Positives of scaling vertically:

There are several positives to scaling vertically, one of the main ones being the simplicity compared to scaling out. When scaling up on AWS for example, you would simply stop your EC2 instance, change the instance size (for example from t3.small to t3.medium), and then start your instance again. Scaling out by comparison involves setting up a load balancer, potentially an auto scaling group with a base AMI (Amazon machine image), off loading your SSL to the load balancer, modifying server configurations and more.

Additionally when comparing the available options, you should also consider the cost that comes with scaling out. At the time of this writing an AWS application load balancer costs approximately $30 per month. If your application is not critical and is running on a relatively cheap instance, it may not make financial sense to scale out and add this kind of cost. An example would be if you are running an API in a staging environment on a t3.micro instance costing $7 per month. It may not be worth the effort or cost in this case to build the extra infrastructure when you could simply scale up to a t3.small instead and pay $14 per month.

One last thing to consider if you are contemplating scaling up is that you may simply be able to optimize your server instead, a properly optimized server could potentially handle twice the amount of traffic if not more compared to a server running standard configurations.

  • Typically a quick and painless process for applications hosted in the cloud.
  • Much simpler to configure on the application side.
  • No need to offload uploads to S3 or another storage solution, everything can be served from the single server.
  • Typically cheaper than horizontal scaling for small web applications.
  • Potential for single server applications where the database and web server for example can live on a single instance.

Negatives of scaling vertically:

The single biggest con for scaling vertically will always be the single point of failure aspect, that being said for some applications or use cases this may be an acceptable risk, this is something that should definitely be kept in mind during the planning phase. Beyond that issue, you may eventually scale up to the point where your return isn’t worth the increase in cost, with AWS in particular your instance cost basically doubles each time you size up within the same instance family for example. Keep in mind that this would be a minimal increase at first but once you get into the more expensive instance sizes it starts to add up fairly quick. To help illustrate how this expense can increase monthly, I put some rough numbers with each number being the next size up instance’s monthly cost.

Instance monthly cost increases: 7, 14, 28, 56, 112, 224, 448, 996, 1900+

  • You can only scale up to a certain point, sooner or later their isn’t a more powerful server available.
  • At some point you will ultimately reach the point where the cost vastly exceeds the benefit for scaling up.
  • Single point of failure, if this server fails your application is unavailable until the issue is resolved.
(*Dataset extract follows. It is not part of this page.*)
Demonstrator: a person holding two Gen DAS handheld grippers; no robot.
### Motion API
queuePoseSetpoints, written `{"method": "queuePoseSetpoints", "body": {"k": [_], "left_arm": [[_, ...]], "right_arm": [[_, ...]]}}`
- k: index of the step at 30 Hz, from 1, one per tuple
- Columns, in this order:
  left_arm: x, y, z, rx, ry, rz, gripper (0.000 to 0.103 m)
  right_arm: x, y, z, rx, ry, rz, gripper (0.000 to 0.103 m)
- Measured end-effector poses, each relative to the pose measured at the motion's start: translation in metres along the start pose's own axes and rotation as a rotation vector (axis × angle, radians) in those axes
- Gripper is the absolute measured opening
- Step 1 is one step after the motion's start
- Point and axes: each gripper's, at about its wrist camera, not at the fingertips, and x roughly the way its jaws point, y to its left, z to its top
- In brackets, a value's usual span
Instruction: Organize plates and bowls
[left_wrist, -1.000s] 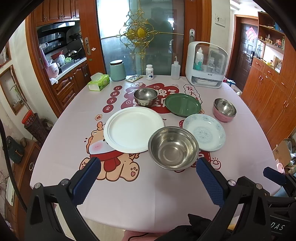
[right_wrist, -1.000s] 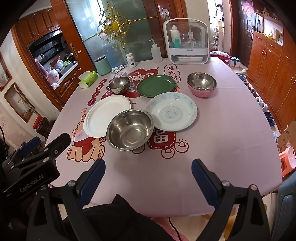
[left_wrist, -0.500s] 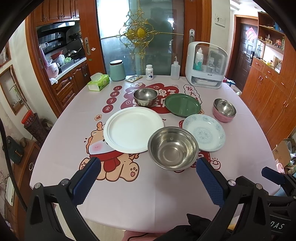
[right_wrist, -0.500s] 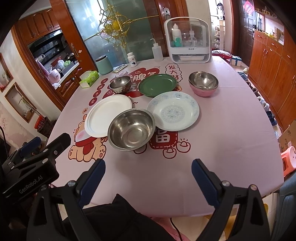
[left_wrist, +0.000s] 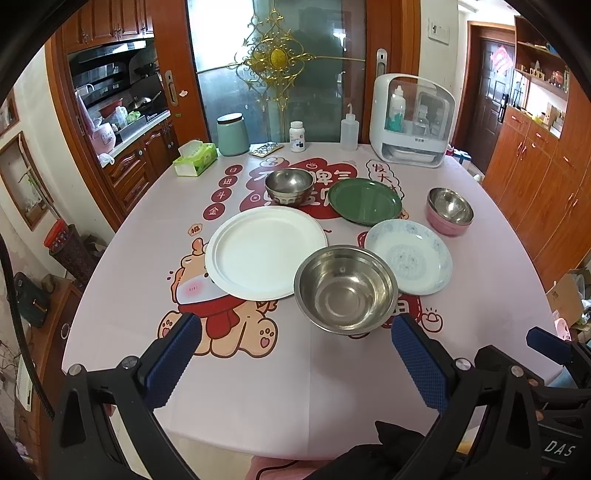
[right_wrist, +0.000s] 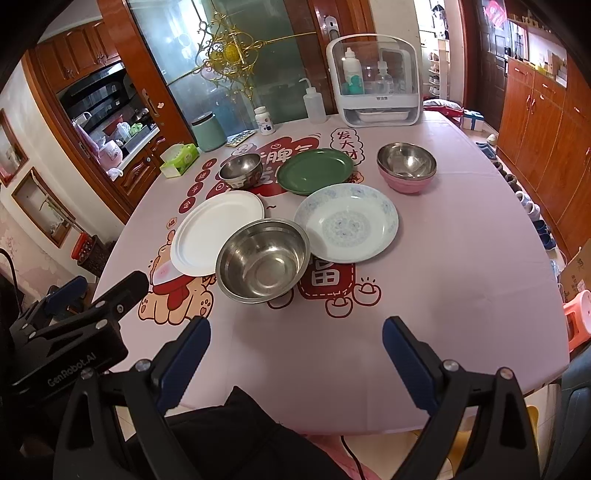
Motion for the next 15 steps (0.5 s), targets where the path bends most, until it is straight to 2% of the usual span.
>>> {"method": "queuePoseSetpoints", "body": {"k": [15], "left_arm": [[0.0074, 0.0043, 0.0009, 0.012, 0.067, 0.035, 0.102]], "right_arm": [[0.0087, 0.0015, -0.0001, 0.035, 0.024, 0.056, 0.095]]}}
Real world examples of scaling up:

Below are two quick examples of scaling vertically to help you get a clear idea of what this concept looks like.

  • Upgrading from a server with 2GB of memory to one with 4GB.
  • Increasing network throughput for your single web server.

What is horizontal scaling?

Horizontal scaling, also known as scaling out is when you add more servers or instances rather than increasing the resources on a single instance. These instances usually sit behind a load balancer which equally distributes the traffic between your servers. Additionally you can improve upon this method of scaling with AWS by utilizing an auto scaling group which basically adds and removes servers as they are needed.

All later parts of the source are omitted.